▸ **Work order**
Copy each line of the records below that has "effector" in it.

▸ **Task material**
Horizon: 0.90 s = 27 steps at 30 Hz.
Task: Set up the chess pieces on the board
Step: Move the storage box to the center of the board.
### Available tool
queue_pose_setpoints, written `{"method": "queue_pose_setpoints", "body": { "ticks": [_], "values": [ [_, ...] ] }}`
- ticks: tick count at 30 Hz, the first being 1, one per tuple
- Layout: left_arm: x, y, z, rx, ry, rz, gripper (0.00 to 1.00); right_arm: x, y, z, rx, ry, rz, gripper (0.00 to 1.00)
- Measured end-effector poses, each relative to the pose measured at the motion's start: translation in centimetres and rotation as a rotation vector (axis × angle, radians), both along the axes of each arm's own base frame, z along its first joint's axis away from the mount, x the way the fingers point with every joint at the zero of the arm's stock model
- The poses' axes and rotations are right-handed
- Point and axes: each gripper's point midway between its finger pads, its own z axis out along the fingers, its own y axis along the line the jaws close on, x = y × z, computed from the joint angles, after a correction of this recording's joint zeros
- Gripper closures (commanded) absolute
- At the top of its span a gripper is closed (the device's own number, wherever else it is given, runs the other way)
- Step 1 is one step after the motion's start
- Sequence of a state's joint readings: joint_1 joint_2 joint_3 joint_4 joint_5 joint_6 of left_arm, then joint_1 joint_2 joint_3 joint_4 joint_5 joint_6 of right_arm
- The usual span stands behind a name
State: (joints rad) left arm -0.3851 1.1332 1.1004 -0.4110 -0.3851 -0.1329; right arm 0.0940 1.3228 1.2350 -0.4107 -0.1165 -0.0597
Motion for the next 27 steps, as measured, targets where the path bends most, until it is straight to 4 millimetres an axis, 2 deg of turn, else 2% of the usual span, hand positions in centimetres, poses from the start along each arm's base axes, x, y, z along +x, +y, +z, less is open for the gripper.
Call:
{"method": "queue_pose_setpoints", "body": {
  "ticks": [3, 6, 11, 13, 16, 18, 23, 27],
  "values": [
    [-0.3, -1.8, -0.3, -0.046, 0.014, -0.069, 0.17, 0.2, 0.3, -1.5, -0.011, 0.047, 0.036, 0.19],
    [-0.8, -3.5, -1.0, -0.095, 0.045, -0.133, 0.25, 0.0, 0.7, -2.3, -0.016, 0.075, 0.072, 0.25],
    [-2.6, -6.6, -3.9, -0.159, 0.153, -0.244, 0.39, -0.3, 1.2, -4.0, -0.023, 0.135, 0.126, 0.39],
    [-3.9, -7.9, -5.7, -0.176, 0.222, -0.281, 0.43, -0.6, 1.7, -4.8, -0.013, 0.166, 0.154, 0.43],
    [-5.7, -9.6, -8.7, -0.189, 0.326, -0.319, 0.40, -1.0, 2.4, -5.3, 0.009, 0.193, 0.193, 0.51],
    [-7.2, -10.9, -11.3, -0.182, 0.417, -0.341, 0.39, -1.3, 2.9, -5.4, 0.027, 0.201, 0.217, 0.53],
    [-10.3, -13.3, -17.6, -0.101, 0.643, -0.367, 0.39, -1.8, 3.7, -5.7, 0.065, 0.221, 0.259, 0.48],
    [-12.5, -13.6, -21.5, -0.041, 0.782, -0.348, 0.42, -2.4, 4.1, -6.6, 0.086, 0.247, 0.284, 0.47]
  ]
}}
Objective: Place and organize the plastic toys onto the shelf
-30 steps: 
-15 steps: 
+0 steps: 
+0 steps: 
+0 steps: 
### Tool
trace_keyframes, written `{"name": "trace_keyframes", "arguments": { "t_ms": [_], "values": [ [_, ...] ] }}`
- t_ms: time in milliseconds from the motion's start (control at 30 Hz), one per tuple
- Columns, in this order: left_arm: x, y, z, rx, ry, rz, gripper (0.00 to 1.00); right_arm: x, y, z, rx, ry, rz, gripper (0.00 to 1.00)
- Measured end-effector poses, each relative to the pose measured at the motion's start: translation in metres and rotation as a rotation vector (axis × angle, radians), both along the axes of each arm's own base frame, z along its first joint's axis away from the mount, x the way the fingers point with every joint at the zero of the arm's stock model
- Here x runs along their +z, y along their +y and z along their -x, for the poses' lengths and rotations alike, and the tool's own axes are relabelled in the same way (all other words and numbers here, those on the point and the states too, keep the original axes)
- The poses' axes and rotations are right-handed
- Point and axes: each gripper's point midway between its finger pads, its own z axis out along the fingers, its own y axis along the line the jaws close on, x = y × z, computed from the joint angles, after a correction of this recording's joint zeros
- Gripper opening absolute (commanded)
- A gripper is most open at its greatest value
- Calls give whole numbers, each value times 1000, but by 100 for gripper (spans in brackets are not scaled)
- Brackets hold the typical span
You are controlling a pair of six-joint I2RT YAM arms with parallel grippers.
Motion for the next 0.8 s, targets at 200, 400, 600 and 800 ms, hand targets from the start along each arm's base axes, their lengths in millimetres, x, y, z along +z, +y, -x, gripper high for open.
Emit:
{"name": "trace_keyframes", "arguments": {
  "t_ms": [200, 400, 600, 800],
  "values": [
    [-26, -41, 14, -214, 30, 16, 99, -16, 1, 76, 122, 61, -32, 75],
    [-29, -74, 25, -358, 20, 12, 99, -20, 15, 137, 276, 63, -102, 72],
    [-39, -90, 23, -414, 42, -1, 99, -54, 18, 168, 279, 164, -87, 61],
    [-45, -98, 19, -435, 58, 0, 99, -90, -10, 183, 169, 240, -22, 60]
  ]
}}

▸ **The answer**
- Measured end-effector poses, each relative to the pose measured at the motion's start: translation in centimetres and rotation as a rotation vector (axis × angle, radians), both along the axes of each arm's own base frame, z along its first joint's axis away from the mount, x the way the fingers point with every joint at the zero of the arm's stock model
- Measured end-effector poses, each relative to the pose measured at the motion's start: translation in metres and rotation as a rotation vector (axis × angle, radians), both along the axes of each arm's own base frame, z along its first joint's axis away from the mount, x the way the fingers point with every joint at the zero of the arm's stock model

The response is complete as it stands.